According to the director himself, “Master Gardener” is the final film of an unofficial trilogy (after “The First Reformed Church”, 2017 and last year’s “The Card Counter”), logically ending the theme of the “lonely man” or “man in the room”. The screenwriter, by the way, has been developing this theme since the legendary “Taxi Driver”. The director describes the protagonists of all these films as “characters who have distanced themselves from reality and emotions and are just waiting for something to happen. All of them are influenced by the European philosophy of existentialism, which is the philosophy of F. Dostoyevsky, A. Camus and J.P. Sartre”.

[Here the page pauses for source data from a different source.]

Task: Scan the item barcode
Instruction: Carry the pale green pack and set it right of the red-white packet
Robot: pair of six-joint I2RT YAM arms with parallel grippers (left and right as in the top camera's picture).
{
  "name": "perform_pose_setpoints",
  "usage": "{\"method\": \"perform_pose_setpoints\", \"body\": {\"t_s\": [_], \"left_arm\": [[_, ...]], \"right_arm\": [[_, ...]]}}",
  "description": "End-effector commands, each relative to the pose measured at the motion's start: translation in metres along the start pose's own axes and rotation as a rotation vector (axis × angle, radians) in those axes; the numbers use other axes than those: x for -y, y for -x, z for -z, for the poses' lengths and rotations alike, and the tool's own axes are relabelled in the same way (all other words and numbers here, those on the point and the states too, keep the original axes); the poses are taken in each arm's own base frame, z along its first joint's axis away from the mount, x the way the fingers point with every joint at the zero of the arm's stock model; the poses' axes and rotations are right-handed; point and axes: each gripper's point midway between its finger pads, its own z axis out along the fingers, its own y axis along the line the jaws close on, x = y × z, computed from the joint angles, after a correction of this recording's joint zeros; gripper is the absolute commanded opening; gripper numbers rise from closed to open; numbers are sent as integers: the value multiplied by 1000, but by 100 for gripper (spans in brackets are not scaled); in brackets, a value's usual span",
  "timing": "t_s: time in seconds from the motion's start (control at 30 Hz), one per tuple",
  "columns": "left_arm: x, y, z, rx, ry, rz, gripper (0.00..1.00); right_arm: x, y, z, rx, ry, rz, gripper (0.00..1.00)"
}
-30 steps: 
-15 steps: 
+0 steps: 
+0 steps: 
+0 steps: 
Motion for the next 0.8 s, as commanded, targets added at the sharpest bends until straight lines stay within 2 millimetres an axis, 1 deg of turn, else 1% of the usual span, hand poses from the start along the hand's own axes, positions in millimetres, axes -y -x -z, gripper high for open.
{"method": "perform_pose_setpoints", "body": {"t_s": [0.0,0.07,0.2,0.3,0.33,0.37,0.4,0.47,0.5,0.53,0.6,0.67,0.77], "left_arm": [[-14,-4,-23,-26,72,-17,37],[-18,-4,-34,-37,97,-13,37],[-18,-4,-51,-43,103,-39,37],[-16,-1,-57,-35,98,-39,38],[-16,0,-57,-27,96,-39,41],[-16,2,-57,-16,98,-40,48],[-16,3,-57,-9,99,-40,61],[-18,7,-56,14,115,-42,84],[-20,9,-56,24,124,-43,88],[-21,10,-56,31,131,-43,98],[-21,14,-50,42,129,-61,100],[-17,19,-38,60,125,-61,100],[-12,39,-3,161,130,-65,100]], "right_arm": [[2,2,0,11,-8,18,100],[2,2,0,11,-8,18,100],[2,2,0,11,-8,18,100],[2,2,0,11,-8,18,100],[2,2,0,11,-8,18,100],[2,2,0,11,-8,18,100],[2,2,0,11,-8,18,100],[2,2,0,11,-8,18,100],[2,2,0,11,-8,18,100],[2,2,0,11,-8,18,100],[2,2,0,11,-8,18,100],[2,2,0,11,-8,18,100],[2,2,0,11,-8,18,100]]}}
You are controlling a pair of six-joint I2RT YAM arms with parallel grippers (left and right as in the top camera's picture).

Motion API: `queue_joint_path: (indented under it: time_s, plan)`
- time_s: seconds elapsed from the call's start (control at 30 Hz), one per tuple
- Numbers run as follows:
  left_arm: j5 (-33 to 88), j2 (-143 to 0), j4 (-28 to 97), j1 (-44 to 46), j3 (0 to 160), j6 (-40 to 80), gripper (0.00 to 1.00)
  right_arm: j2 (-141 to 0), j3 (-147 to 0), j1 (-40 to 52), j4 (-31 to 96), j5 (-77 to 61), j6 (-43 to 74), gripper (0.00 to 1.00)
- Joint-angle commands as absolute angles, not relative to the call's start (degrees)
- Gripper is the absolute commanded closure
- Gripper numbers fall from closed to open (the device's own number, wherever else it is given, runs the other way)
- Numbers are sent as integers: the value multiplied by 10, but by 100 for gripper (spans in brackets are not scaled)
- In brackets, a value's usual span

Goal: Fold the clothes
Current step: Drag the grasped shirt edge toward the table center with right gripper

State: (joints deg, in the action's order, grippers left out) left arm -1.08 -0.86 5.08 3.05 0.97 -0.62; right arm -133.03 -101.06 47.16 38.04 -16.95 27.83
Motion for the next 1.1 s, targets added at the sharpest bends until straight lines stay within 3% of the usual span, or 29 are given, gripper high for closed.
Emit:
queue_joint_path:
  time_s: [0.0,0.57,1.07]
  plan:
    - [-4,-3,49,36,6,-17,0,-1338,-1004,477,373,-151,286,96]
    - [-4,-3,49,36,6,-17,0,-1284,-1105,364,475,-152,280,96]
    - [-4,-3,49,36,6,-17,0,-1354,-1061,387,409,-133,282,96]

“Master Gardener” is the story of Narvel Roth (Joel Edgerton), a gardener who faithfully carries out his duties on the Louisiana estate of a wealthy widow, Mrs Haverhill (Sigourney Weaver). But the man’s Spartan calm comes to an end the day the landlady demands that Mr Gardener teach his trade to her troubled niece Maya (Quintessa Swindell). This time, the director chose the profession of gardening for his protagonist because it “can be a metaphor for both good and evil”. “On the one hand, white supremacists might say: We are gardeners and we pull weeds. On the other hand, humanists can say: We are gardeners and we try to make different cultures grow. Both use the same gardening metaphor, but give it the opposite meaning,” is how Paul Schrader explained the basic idea of his film to the film industry magazine “Variety”.